Когда убрано было все со стола, швецы снова сели за работу. Бабы тоже поразобрали с полок свои копылы, и слышно было в избе, как зашумели на полу веретена, обвиваясь новыми нитками.
— Ты из какой деревни, молодец? — начала молодуха.
— Да ты у кого спрашиваешь-то? — сказал Степан.
— Вестимо, кто пошустрей да и позубастей всех, — объяснила тетка Матрена.
— Я-то откуда? Да все оттуда ж. Больно молода, много будешь знать — мало станешь спать. Скажи-ко мне лучше: зачем мужа-то в Питер пустила? Неладное дело в вашей стороне ведется: дурак ваш мужик, не тем будь помянут. Женится да и лезет в Питер, словно угорелый, как будто мало народу там и без нашего брата шалопая; сидел бы дома, да точил веретена, да жену журил.
— Ишь ты какой сыч, прости меня Господи, — заметила молодуха, видимо сочувствуя шутнику Терехе. — Я бы тебе космы-то повытрепала, коли б была женой-то твоей. Стал бы ты у меня по жердочке ходить… Да молвишь ли ты, как зовут-то тебя?
— Меня-то? Терешкой, Терешкой, голубка востроглазая, и парень-то я галицкий ерш. Вон и Петруха ерш, да и мы все тут, почитай, ерши и все галицкие.
— А родня вы промеж собой?
— Да как родня? — когда моя бабушка родилась, вон Петрухин дедушко онучки сушил. Кто у нас не родня? Коли в поезжанах был, так и свой, — вот как в нашей стороне ведется, да, поди, и в вашей так же?
— А ты нешто женат? — продолжала неотвязчивая допросчица.
— Нет еще. Вот уж коли домик путем заведу, а ведь в нашем ремесле из-за хлеба на квас не заработаешь. Теперь все и хозяйство, что вот есть на себе; во дворе скотины — таракан да жуковица, а и медной-то посуды всего одна пуговица.

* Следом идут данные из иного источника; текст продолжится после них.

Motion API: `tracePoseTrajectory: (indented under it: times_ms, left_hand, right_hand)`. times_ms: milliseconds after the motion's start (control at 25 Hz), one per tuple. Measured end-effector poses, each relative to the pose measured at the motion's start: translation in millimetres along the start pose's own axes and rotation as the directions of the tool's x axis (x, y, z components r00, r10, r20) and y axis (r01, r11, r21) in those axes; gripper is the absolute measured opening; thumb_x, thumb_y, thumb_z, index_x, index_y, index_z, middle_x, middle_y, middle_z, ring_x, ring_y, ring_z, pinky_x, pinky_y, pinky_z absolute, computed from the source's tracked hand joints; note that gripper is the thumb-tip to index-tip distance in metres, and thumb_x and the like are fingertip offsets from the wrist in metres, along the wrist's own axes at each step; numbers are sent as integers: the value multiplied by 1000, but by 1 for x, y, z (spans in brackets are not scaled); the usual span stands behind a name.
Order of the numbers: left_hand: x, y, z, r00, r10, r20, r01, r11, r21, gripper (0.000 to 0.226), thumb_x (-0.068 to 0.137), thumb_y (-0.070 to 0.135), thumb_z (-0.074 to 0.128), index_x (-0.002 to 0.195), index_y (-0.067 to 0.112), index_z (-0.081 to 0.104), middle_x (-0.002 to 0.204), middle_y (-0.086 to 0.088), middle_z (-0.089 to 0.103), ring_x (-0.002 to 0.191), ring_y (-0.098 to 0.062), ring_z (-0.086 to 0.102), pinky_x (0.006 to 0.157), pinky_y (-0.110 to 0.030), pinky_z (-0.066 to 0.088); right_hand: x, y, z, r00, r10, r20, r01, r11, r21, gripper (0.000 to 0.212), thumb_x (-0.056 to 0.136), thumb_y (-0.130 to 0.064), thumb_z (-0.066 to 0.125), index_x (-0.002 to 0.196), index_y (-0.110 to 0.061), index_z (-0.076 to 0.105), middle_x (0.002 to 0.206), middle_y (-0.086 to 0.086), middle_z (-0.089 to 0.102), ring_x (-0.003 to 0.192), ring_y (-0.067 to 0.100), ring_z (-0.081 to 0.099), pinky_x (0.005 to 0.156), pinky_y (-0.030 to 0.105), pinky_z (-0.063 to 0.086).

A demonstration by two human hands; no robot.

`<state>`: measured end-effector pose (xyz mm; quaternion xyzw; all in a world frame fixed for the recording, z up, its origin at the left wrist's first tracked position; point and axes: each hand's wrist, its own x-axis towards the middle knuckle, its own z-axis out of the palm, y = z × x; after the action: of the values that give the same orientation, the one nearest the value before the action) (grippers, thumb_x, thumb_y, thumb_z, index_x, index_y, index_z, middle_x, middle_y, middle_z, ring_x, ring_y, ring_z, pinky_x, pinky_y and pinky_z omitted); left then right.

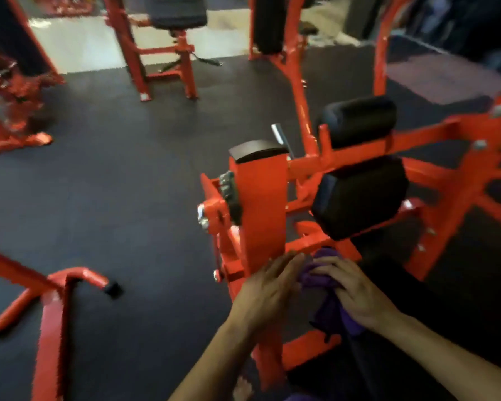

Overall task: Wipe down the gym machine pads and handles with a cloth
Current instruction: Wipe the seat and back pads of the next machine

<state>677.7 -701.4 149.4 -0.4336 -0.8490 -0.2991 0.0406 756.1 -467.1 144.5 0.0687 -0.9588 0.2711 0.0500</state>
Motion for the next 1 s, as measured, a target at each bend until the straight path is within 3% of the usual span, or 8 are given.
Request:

В таких-то беседах пролетело время до сумерек. Швецы оставили работу. Двое из них, Степан и Петруха, легли на лавке, подложив полушубки под голову. Старшая невестка занялась головой свекрови, которая сначала, словно кот против солнышка, щурила глаза, а вскоре и совсем их закрыла. Тереха в это время подсел к младшей невестке, которая вытирала горшок, и стал балагурить.
Изба приняла тот тихий и спокойный вид, который бывает в самую золотую пору крестьянской жизни и который обозначается русским названием — сумерничанья. Тишина в избе дошла до такой степени, что не только слышно мурлыканье кота в печурке, но даже как баран и овца жевали жвачку в подполице. Это затишье нисколько не нарушалось ни храпеньем большака (который был в отсутствии), ни визгом меньшака — неугомонного ребенка, которого еще не было в доме.